Alguns dos trechos da coletiva de Renato Casagrande:

 “Vocês são testemunhas da minha conduta nesse tempo. Nesses três anos e meio tomei a decisão de me dedicar a resolver problemas que o governo anterior não tinha resolvido. Me dediquei completamente a enfrentar os problemas que o governo anterior não tinha resolvido. Tomei a decisão de não olhar pelo retrovisor. Sem ficar preocupado em dar publicidade sobre a situação em que encontrei o Estado em diversas áreas. Destaquei os pontos positivos pela responsabilidade com o projeto que estávamos implementando. Transpus obstáculos, intrigas e instabilidades. Fiz o que achava correto fazer. E fiz isso até agora. Não discuti como ponto de herança recebida as mazelas na área social, problemas na área de saúde, segurança e educação. Na falta de projetos estruturantes. Mas achei importante hoje vir falar com vocês. Como o projeto eleitoral se iniciou e o candidato do PMDB, ex-governador, foi pra convenção do seu partido e fez criticas ao governo. Me cabe, não como pré-candidato a governador, mas como governador, defender nosso governo”.

 “O modelo implantado antes de eu chegar era o modelo centralizador, concentrador de renda e de riqueza, que atendia meia dúzia de pessoas nesse Estado. Colaborava no enriquecimento de algumas pessoas, mas não era um projeto que pudesse atender a precariedade dos municípios mais pobres, ou de ficar focado no ser humano como é o nosso projeto. Lógico que são projetos totalmente distintos um do outro. E é muito bom para sociedade capixaba que sejam distintos, porque o nosso projeto tem base no diálogo permanente com a sociedade e instituições, e na transparência”.

 “Somos um governo apoiado pela grande maioria do povo capixaba. Qual a razão para o rompimento da unidade? Ele tinha  um desejo pessoal de disputar o governo, que tem que ser respeitado, mas é um projeto pessoal. E projeto pessoal não pode se ancorar em argumentos falsos. E ontem ele se apoiou em argumentos falsos”.
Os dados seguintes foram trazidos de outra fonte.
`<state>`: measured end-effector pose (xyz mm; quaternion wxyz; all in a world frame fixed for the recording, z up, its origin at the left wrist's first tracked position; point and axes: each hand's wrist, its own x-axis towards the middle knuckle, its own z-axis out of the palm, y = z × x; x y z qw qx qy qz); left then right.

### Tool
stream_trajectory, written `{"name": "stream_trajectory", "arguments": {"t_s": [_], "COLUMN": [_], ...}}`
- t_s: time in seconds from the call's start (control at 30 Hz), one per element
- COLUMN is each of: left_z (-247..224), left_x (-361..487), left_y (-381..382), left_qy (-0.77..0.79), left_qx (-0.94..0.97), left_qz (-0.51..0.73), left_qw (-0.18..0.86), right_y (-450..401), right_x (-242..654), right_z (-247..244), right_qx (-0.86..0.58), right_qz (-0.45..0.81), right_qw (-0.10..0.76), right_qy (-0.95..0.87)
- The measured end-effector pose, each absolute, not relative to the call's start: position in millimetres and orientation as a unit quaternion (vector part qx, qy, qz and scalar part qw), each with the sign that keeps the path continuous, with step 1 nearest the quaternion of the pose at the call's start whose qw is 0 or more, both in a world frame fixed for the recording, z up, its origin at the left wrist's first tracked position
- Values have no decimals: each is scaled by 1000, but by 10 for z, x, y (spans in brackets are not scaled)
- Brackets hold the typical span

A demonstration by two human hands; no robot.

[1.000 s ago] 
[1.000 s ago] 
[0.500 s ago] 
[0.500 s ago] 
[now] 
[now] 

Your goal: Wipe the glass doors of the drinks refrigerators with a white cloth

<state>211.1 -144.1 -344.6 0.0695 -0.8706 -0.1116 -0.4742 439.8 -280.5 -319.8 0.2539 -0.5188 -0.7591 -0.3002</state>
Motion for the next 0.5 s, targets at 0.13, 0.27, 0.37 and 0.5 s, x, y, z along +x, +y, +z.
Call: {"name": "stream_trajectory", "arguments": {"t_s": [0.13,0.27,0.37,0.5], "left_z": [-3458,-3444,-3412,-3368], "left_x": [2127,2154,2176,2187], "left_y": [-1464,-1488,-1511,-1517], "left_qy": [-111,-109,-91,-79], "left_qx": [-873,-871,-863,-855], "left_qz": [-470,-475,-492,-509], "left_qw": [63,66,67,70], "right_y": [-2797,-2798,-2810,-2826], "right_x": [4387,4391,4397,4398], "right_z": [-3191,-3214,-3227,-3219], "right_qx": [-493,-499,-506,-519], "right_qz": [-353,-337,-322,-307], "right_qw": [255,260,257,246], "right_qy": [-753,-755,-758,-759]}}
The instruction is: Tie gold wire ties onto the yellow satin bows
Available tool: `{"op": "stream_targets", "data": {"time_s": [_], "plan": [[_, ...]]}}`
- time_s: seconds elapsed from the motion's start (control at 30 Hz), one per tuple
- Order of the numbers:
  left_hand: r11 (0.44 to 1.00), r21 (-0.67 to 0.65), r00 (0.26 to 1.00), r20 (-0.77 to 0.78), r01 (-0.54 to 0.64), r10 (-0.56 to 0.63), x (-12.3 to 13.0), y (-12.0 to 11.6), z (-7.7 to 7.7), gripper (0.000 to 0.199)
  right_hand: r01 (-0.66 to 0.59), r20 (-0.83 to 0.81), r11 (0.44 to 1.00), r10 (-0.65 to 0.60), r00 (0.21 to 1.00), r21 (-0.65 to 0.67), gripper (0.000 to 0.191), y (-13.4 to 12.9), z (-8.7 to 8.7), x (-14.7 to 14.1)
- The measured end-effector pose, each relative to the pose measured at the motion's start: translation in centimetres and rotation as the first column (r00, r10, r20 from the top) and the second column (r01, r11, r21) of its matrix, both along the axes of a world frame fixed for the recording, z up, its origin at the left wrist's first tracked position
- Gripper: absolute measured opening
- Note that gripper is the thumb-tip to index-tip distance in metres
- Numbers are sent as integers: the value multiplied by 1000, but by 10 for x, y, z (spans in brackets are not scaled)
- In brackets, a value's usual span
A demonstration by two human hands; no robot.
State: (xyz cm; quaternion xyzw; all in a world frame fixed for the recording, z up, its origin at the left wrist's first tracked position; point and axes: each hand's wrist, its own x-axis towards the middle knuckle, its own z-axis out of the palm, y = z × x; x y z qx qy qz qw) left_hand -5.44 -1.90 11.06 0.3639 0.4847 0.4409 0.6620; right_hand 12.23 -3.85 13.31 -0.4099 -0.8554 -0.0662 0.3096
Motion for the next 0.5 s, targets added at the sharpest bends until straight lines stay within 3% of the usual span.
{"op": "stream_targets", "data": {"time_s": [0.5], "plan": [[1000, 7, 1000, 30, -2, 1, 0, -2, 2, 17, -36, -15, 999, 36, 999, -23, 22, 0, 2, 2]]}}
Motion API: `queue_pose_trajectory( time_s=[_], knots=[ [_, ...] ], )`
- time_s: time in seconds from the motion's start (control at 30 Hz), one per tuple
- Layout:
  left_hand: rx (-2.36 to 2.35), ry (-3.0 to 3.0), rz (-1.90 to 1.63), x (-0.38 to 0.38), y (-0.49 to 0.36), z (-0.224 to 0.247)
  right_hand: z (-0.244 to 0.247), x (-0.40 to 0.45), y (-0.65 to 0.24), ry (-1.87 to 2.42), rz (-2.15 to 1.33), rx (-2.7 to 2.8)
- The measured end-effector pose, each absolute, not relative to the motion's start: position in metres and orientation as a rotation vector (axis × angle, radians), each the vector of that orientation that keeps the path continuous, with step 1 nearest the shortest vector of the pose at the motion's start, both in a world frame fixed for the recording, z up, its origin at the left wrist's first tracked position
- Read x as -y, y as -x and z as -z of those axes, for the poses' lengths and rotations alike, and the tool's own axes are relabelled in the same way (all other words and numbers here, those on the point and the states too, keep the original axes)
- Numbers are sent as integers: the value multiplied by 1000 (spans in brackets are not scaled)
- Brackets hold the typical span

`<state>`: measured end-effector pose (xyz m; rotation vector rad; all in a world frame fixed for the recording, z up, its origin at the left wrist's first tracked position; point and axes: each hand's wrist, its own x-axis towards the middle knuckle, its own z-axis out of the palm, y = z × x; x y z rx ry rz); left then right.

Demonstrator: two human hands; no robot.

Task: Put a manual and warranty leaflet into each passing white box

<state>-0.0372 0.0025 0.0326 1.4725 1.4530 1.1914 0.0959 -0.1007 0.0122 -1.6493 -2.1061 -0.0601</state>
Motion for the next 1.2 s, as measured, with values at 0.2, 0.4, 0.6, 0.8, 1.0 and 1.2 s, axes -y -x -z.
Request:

 “Pela primeira vez investimos R$ 3 bilhões no programa de mobilidade metropolitana. Obras importantes para enfrentarmos um problema sério. Obras que jamais o Estado pensou um fazer. Como o projeto de quase um bilhão da Quarta Ponte, que estamos licitando. O BRT. Obras gigantes que foram executadas sem ter o de projeto executivo e agora estamos em período de contratação. É o maior conjunto de investimentos da história do Estado. Ninguém antes de nós fez mais investimentos e aplicação na área social”.

“Recebemos o Estado com grande passivo social. Chegamos ao governo do Estado e sequer havia um programa organizado de enfrentamento da violência. O Estado não contratava policiais. Não aumentava seu efetivo. Chegou em 2009 ao seu número máximo de homicídios. Foram 2034 homicídios, desde 1535 (quando começou a colonização do Espírito Santo) não se tinha um número desses. Eu entrei no governo e não fiquei registrando isso. Tínhamos uma estrutura totalmente desorganizada, com déficit de efetivo. Só agora consegui recompor o efetivo da polícia militar, polícia civil e dos bombeiros”.

 “Há 30 anos não se abria um novo hospital no Espírito Santo. Em 2013 abrimos o Jayme dos Santos Neves, agora o São Lucas. Abrindo 1260 novos leitos hospitalares. Tínhamos redução de leitos hospitalares. Ficamos muito tempo sem investimento na área de saúde. Não tinha nem concurso para a saúde”.

 “Teve oito anos de governo  e começou a fazer obra (do hospital) no último ano. Como uma obra dessa pode ser dele? É fácil agora eu, no quarto ano de governo, começar um hospital e depois reivindicar essa obra pra mim. Como alguém pode gastar oito anos para arrumar uma casa?”.

 “No final do ano passado e início deste ano ele deve ter definido que ia ser candidato e se afastou. Neste ano já tinha tomado decisão de ser candidato. Não teve um motivo para romper, foi um processo”.